TerrainData.GetSteepness Implementation

Does anyone know how GetSteepness is internally implemented? (Docs: Unity - Scripting API: TerrainData.GetSteepness)

I’m looking to call GetSteepness for a large number of heightmap points and the invocation cost of terrainData.GetSteepness is high due to crossing the C#/C++ code boundary.

Since I create terrain procedurally I already have height data. I’m hoping to calculate steepness from this height data.

From what I am learning, Unity generates an interpolated normal map using the following shader:

GitHub: unity-builtin-shaders/DefaultResourcesExtra/TerrainShaders/Utils/GenNormalmap.shader at master · hyperfact/unity-builtin-shaders (github.com)

Original Location: https://download.unity3d.com/download_unity/17028576122a/builtin_shaders-6000.0.5f1.zip

Using an array of normal map values, GetSteepness is then determined by …

float steepness = Dot(GetInterpolatedNormal(x, y), Vector3f(0.0F, 1.0F, 0.0F));
steepness = Rad2Deg(acos(steepness));

The shader input parameters are as follows:

uniform float4 _MainTex_ST;
uniform float4 _TerrainNormalmapGenSize;  // (1.0f / (float)m_Width, 1.0f / (float)m_Height, 1.0f / hmScale.x, 1.0f / hmScale.z);
uniform float4 _TerrainTilesScaleOffsets[9]; // ((65535.0f / kMaxHeight) * hmScale.y, terrainPosition.y, 0.0f, 0.0f)

It looks like I am almost there. Does anyone know what should be contained in the _TerrainTilesScaleOffsets array?

This isn’t correct, but it is closer.

        Vector3 terrainSize = terrainData.size;
        Vector4 normalMapGenSize = new Vector4(
            1.0f / terrainData.heightmapResolution, 
            1.0f / terrainData.heightmapResolution,
            1.0f / terrainSize.x, 
            1.0f / terrainSize.z
        );
        normalMapMaterial.SetVector("_TerrainNormalmapGenSize", normalMapGenSize);

        Vector4[] terrainTilesScaleOffsets = new Vector4[9];
        for (int i = 0; i < terrainTilesScaleOffsets.Length; i++)
        {
            terrainTilesScaleOffsets[i] = new Vector4(terrainSize.y / 65535.0f, terrain.GetPosition().y, 0, 0);
        }
        normalMapMaterial.SetVectorArray("_TerrainTilesScaleOffsets", terrainTilesScaleOffsets);

The offsets appear to be for neighboring tiles… Any feedback on whether this is close, and what the order of the offsets are is greatly appreciated.

Does your application need very precise knowledge of the normals at arbitrary points? Or is it enough just to get the surface normal corresponding to the height map points you already know from your procedural generation?
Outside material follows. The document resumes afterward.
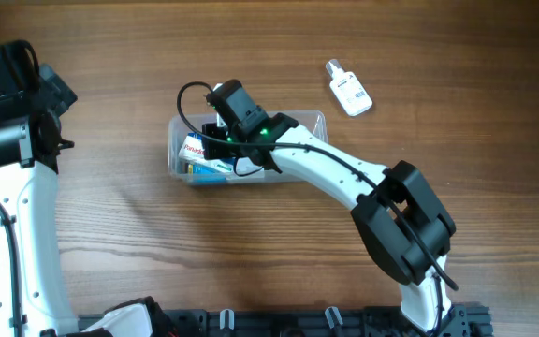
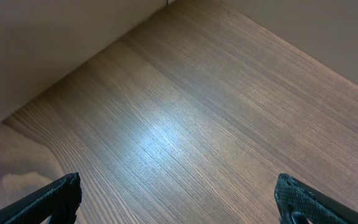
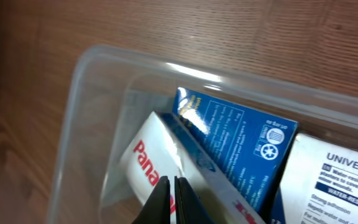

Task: Pack container
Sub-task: 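Push the Panadol box down into the container's left end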

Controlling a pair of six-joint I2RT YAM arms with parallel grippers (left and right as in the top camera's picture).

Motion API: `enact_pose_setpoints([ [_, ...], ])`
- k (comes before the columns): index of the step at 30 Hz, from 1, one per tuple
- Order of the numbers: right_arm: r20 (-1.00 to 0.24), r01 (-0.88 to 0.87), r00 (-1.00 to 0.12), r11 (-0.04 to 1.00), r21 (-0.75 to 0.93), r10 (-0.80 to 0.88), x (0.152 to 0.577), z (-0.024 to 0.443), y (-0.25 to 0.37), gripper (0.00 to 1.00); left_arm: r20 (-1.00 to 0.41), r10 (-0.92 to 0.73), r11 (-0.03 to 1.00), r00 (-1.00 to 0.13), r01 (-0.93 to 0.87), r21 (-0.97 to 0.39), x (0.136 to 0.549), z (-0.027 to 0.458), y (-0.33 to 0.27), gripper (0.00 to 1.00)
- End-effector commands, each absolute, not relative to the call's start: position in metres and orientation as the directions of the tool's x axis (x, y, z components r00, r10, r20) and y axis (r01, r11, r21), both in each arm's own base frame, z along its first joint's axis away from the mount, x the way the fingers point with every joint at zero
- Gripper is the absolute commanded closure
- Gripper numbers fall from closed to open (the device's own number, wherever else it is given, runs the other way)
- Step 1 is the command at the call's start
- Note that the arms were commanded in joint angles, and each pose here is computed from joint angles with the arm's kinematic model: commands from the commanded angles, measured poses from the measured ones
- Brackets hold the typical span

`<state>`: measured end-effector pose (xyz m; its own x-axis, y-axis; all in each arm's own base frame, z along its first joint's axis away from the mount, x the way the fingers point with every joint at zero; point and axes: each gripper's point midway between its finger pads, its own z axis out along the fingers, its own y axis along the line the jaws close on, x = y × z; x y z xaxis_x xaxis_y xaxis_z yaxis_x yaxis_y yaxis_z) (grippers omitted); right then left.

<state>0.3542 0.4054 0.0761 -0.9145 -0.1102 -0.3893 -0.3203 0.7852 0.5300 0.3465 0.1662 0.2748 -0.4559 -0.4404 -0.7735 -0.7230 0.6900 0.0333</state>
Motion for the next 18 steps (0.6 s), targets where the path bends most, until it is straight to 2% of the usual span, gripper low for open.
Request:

If it’s the latter, since you know the adjacent height values, you can use the formula here and then take the acos of the Z component from the result. That would give you a “steepness map” corresponding to your height map.

With that in hand, you’d need to figure out whether a simple lookup into that is enough or if you also need to interpolate through those steepness values. The good answer there will depend a bit on the use case because you could get fast lookups by oversampling the data ahead of time, or you could save memory by doing the interpolation at runtime – which route to pursue is totally application dependent. But the interpolation there is probably fine as a plain old bilinear.

In any case, If you don’t have multiple terrain tiles using the normal-from-heightmap check is pretty simple – the only bit of extra work is deciding how to handle the edges, where it probably makes the most sense just to extend the values from one rank in. If you do have multiple terrain tiles, you’ll need to get the correct heights from the adjacent tiles. You can skip all the math about scales and so on since the end result will just be an array mapping “height in this terrain texel” to “normal in this terrain texel”. At runtime you’ll scale to find correct texel lookup, but that’s a simple scale-and-offset based on the position and size of the terrain.

Hi @SteveTheodore,

These are great questions.

  • I’m using multiple terrain tiles.
  • The interpolated normal positions are arbitrary and not always aligned with heightmap coordinates.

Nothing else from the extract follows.